▸ PROMPT
Copies of all lines containing the string "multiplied" are needed from the data below.
------ EXERCISE MATERIALS
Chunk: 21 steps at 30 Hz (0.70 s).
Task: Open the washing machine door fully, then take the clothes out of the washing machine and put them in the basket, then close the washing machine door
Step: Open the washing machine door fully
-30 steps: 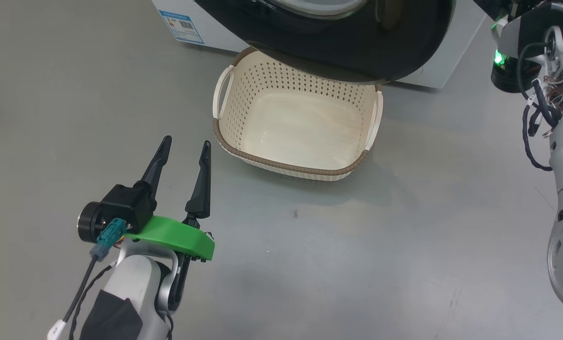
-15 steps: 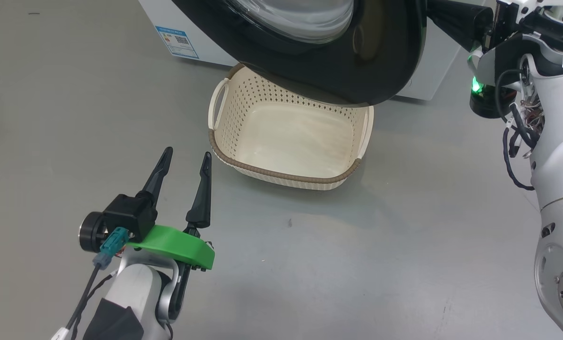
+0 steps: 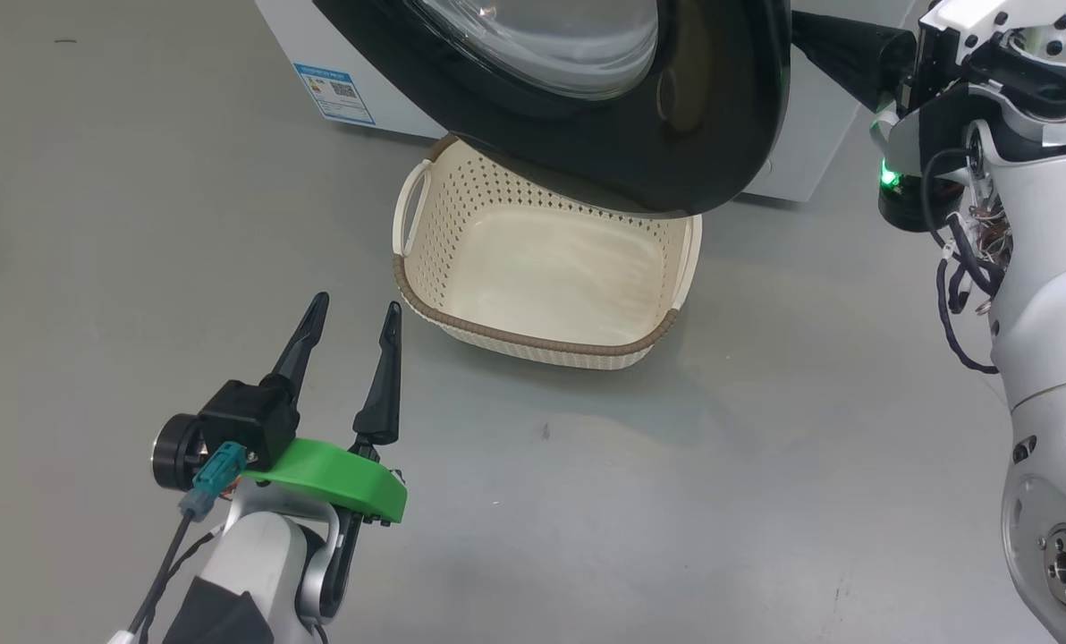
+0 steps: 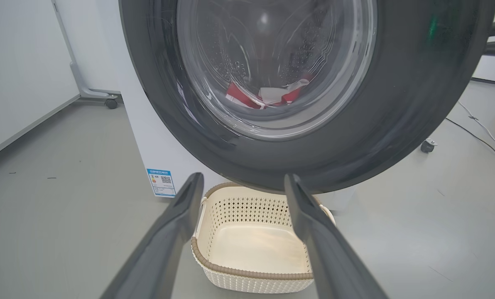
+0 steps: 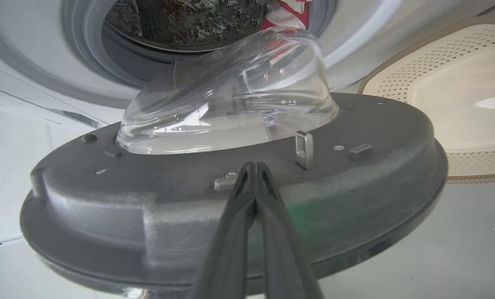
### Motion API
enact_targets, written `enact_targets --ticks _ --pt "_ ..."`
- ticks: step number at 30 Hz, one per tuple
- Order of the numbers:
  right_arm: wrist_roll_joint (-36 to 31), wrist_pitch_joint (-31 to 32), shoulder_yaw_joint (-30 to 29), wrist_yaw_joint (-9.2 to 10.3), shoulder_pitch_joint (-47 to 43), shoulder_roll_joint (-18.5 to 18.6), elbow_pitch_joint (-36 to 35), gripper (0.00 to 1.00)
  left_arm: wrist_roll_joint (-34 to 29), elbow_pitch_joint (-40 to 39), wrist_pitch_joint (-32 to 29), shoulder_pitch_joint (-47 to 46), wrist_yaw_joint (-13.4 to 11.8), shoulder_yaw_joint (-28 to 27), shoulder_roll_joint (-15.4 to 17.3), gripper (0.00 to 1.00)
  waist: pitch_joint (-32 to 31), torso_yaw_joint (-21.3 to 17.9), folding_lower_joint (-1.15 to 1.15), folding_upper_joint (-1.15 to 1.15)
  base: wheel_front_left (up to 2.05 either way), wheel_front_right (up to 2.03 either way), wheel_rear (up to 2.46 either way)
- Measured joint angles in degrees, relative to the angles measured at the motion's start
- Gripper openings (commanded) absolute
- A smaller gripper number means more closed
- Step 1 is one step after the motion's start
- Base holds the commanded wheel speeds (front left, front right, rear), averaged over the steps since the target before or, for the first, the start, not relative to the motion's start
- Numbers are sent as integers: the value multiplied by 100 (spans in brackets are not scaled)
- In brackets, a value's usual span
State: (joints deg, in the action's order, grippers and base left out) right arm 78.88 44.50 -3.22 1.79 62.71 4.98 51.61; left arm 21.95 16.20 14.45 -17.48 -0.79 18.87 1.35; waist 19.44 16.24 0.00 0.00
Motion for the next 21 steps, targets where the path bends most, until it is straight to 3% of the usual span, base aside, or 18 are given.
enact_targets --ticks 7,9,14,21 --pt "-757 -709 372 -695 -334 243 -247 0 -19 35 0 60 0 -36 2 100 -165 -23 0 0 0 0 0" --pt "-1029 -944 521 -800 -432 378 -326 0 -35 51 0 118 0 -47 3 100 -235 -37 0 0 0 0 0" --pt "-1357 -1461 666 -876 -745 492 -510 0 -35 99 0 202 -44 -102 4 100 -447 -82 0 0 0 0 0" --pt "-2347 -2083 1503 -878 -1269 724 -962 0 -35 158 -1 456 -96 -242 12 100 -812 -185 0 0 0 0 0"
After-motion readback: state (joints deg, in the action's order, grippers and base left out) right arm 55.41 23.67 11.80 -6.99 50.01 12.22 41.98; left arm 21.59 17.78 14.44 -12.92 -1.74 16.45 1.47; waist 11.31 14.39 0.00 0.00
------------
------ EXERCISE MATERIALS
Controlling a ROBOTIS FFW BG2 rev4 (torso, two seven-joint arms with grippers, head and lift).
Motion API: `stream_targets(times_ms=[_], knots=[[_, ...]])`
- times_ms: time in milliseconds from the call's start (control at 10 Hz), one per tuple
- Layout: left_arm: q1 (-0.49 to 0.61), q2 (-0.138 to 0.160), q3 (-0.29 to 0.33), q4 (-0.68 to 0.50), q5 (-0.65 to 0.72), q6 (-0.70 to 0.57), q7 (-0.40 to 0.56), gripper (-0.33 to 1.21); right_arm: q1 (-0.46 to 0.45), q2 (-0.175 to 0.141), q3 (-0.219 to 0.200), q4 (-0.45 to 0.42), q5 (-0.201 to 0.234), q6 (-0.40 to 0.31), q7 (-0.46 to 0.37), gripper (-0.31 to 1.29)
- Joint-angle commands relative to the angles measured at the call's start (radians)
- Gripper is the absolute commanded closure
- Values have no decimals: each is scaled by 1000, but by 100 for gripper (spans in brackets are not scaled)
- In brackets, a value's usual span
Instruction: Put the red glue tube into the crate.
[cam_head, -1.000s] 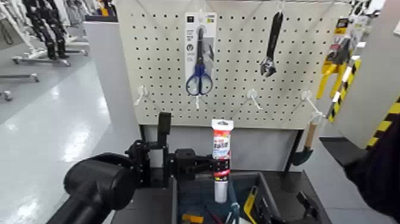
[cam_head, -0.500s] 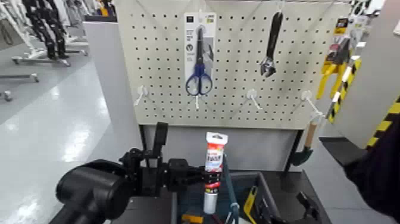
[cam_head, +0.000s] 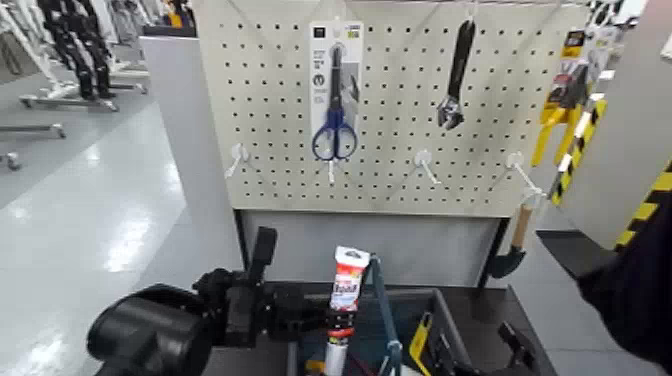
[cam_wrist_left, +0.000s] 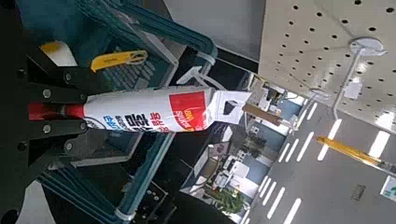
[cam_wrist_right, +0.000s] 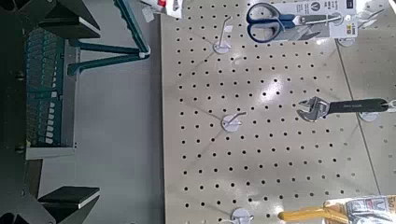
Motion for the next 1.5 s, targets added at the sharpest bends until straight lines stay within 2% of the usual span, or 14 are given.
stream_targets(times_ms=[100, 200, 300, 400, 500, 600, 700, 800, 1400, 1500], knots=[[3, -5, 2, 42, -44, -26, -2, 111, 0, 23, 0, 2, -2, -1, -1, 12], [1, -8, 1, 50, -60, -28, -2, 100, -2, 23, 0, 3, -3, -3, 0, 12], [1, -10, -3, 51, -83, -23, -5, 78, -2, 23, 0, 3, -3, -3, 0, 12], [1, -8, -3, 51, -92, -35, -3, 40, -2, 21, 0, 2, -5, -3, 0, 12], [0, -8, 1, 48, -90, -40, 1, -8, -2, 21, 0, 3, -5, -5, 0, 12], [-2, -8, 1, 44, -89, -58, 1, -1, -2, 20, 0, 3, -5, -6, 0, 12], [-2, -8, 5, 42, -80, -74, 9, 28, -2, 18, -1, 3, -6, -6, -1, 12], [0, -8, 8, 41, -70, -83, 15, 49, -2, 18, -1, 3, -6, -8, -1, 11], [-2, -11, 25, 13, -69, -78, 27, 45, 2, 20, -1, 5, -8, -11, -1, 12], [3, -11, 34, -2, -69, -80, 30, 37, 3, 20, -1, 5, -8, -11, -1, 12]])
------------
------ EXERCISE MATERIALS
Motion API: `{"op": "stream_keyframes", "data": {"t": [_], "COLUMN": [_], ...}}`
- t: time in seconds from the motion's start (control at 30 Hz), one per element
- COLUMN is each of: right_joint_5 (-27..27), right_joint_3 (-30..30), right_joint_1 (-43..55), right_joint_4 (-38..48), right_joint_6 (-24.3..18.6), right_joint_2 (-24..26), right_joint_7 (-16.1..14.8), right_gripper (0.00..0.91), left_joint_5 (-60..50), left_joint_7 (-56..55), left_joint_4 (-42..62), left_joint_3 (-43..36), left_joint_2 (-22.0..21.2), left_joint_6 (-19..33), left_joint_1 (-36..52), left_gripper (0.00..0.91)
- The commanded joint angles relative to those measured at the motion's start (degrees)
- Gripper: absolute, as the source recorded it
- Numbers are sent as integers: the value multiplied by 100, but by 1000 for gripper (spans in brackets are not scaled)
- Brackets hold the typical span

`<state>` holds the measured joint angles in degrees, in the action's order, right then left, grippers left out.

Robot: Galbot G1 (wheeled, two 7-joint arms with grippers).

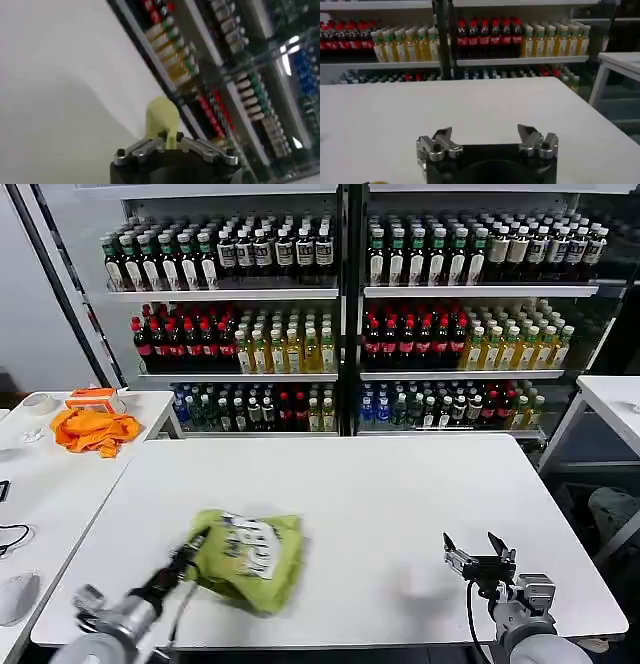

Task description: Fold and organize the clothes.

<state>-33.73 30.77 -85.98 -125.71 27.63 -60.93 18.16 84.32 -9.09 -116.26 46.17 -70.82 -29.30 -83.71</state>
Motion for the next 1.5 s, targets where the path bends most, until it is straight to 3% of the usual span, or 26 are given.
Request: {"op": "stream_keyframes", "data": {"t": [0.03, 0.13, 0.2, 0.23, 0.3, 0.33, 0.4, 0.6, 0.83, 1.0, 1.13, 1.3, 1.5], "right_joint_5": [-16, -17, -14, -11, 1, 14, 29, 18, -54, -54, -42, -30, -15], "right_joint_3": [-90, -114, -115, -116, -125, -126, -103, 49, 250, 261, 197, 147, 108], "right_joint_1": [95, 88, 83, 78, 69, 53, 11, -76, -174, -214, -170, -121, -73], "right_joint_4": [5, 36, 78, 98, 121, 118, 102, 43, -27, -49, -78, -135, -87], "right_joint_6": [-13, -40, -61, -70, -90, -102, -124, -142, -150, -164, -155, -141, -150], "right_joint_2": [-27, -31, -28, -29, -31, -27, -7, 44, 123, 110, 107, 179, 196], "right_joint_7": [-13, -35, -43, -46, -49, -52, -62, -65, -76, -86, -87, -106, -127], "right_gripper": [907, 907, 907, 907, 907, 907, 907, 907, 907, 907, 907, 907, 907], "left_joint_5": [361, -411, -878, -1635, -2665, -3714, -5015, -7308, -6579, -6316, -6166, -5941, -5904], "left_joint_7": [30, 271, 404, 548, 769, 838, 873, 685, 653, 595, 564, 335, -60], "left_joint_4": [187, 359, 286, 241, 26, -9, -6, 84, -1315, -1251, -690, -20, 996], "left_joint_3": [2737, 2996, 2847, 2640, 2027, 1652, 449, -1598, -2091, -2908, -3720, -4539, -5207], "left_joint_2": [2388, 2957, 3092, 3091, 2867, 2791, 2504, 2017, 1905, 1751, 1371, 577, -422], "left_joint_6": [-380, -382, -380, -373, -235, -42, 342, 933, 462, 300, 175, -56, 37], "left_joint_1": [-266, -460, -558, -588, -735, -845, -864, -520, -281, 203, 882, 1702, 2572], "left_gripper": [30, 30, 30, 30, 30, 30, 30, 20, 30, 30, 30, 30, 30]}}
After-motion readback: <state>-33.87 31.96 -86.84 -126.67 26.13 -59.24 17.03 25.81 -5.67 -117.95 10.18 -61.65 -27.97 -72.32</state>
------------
▸ RESULT FOR THIS TASK
- Numbers are sent as integers: the value multiplied by 100 (spans in brackets are not scaled)
- Numbers are sent as integers: the value multiplied by 100, but by 1000 for gripper (spans in brackets are not scaled)

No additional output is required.